How quickly we get away from the basics as we progress through academia and compete for the best courses, teachers and grades, and then move into the business world. Nowadays it seems that failing to maintain a perfect grade point average through elementary, high school and college is somehow a failure of the self and the system.
Vested Outsourcing and the Five Rules embody the fundamental lessons of fair play, collaboration, playing nice, learning and achieving together as a unit within a definite structure of personal and group goals – and I believe my sister-in-law and hopefully most teachers at this level would appreciate and accept this.
Those concepts get kind of lost as time goes on and the pressure to perform at any cost mounts.

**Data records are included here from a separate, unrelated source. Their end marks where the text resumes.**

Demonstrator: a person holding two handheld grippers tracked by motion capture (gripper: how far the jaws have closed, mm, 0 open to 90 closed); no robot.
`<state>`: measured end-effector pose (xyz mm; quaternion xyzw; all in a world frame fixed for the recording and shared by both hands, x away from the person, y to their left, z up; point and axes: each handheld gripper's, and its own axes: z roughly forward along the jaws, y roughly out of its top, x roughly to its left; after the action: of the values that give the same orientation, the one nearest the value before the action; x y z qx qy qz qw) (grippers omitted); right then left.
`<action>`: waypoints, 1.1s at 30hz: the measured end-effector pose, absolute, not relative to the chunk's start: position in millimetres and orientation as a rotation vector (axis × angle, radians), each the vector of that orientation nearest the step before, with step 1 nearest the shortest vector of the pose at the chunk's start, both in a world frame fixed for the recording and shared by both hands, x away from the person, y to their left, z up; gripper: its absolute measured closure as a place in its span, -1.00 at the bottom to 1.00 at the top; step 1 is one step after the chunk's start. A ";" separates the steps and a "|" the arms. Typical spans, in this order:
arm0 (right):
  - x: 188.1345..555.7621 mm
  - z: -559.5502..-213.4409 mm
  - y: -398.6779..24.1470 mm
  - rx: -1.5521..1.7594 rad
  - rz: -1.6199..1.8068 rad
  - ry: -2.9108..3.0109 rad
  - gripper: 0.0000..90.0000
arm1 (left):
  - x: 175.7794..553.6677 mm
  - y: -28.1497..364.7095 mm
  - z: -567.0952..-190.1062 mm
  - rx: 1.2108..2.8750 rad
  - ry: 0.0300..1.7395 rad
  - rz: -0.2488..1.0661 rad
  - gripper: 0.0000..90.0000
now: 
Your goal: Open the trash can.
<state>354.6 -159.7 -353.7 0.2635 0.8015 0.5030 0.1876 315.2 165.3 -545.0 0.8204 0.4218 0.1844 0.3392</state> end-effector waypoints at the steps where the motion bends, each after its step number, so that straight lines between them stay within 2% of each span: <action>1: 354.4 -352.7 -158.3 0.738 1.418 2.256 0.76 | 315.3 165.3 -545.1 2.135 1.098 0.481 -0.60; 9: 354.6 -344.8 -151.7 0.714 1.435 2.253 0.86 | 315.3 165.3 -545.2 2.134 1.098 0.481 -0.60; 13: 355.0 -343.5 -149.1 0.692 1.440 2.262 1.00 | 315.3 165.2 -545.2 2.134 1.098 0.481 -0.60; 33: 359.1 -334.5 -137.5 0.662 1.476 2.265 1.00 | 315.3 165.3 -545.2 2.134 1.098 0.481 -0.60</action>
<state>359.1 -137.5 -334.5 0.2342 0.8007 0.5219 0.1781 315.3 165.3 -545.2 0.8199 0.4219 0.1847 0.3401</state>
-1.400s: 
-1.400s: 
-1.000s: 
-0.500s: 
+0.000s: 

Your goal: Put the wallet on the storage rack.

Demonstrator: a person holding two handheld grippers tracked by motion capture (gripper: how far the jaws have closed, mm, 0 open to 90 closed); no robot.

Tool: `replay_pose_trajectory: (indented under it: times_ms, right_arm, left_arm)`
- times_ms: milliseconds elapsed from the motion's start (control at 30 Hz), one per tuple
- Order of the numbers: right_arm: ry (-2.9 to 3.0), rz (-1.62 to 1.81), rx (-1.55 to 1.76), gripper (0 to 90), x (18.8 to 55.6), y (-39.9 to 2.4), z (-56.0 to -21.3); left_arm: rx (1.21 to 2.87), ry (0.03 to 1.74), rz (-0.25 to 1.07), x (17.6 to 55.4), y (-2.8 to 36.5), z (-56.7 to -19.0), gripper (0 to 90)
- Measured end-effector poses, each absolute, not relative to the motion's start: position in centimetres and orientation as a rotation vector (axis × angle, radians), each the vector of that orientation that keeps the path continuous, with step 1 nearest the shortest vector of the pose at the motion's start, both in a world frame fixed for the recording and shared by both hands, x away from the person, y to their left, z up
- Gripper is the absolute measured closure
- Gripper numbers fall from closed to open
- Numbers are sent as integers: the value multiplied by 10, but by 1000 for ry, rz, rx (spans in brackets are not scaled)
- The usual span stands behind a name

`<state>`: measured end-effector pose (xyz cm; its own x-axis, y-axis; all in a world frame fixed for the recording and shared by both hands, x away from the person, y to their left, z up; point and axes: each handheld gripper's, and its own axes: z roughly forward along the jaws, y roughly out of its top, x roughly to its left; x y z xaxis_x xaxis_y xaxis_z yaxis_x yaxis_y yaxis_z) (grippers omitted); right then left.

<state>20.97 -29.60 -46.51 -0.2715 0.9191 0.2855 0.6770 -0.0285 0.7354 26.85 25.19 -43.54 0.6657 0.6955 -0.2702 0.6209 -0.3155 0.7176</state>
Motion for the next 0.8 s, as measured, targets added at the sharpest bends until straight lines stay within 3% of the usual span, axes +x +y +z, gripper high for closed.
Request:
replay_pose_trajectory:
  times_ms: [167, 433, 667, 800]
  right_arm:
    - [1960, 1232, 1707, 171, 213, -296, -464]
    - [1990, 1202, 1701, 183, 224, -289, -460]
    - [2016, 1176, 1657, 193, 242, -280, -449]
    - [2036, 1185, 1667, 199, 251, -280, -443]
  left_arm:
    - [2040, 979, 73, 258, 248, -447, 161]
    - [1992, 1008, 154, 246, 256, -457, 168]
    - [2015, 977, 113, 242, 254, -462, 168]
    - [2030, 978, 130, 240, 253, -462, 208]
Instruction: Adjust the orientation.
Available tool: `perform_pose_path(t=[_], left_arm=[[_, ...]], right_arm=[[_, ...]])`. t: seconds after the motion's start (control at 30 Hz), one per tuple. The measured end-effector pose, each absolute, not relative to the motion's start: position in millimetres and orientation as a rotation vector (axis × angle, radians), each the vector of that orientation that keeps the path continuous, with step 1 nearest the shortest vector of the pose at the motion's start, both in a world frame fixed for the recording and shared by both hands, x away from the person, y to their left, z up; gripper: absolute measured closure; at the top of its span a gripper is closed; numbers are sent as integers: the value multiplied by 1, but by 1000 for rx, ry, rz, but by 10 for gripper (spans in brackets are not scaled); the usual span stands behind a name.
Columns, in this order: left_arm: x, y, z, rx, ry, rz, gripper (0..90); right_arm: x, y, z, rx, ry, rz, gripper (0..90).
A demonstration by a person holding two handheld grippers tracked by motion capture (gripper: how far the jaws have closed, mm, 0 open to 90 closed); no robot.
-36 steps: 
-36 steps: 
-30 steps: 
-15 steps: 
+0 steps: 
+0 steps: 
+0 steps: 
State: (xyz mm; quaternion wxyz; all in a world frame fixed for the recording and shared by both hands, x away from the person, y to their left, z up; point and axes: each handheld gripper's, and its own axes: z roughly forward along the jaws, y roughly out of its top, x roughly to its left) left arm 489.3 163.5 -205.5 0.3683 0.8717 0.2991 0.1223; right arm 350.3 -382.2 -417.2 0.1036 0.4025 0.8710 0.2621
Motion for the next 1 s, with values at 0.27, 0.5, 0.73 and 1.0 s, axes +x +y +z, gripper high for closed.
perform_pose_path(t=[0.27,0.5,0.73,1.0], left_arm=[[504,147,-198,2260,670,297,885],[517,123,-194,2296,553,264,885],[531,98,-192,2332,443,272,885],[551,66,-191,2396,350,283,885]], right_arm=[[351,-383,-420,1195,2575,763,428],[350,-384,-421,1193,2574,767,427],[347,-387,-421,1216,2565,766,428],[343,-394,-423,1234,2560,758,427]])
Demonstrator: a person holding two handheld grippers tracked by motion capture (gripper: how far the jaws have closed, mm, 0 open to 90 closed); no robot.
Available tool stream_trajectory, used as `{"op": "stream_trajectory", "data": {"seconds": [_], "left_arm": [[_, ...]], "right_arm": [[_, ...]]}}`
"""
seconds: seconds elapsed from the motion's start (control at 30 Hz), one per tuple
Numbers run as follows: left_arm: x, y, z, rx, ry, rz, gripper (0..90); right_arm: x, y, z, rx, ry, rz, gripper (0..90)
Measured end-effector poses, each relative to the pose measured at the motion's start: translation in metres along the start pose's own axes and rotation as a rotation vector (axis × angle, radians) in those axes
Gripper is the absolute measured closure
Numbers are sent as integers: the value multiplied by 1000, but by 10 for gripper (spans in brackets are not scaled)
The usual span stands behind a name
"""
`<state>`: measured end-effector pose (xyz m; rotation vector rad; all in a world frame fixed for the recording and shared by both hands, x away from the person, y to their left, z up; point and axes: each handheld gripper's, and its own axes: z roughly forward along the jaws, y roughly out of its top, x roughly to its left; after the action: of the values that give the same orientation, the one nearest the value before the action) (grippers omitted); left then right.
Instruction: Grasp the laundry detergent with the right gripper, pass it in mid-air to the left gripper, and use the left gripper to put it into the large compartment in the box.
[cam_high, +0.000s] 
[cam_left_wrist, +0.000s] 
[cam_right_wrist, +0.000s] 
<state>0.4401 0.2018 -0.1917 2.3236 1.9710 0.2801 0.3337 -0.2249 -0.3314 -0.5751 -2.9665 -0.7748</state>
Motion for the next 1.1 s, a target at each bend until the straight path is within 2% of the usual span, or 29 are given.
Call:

They are mostly forgotten or pushed aside as we enter the competitive business world.
Kindergarten teachers, whether consciously or not, employ vested thinking and many of the basic precepts of the Five Rules.
They more than anyone lay the foundation for the academic world their charges will experience for about the next 20 years, and if they don’t employ a What’s in it for We approach in the classroom, chaos will surely reign. (Oddly, WIIFWe will often get transformed into the What’s-in-it-for-me approach for individual achievement but still remains as an overall imperative when it comes to school spirit and pride.)
Kindergarten teachers must also focus on what they want the children as a group and the school to accomplish (Rule 1), on cooperation and collaboration, and on the measurable outcomes (Rule 3) their charges will achieve.
At this level kindergarten teachers must of necessity use a lot of oversight, but if their lesson plans, i.e. governance structure, and general philosophy don’t embody insight (Rule 5) – because each class is different and has its own dynamics – then the class becomes little more than an exercise in structured babysitting.
I don’t want to take the vested approach to kindergarten too far – obviously school is much different from the business world and outsourcing.
But think of it this way – we outsource the education of our children at their most tender and impressionable ages and what happens in these early classrooms will stay with them the rest of their lives.
Then also think about your best and most memorable teachers. Weren’t they the special ones who were the best organized, the most empathetic and insightful about their class’s needs?
Weren’t they the ones who were the most vested in your success – even if you did not realize it at the time?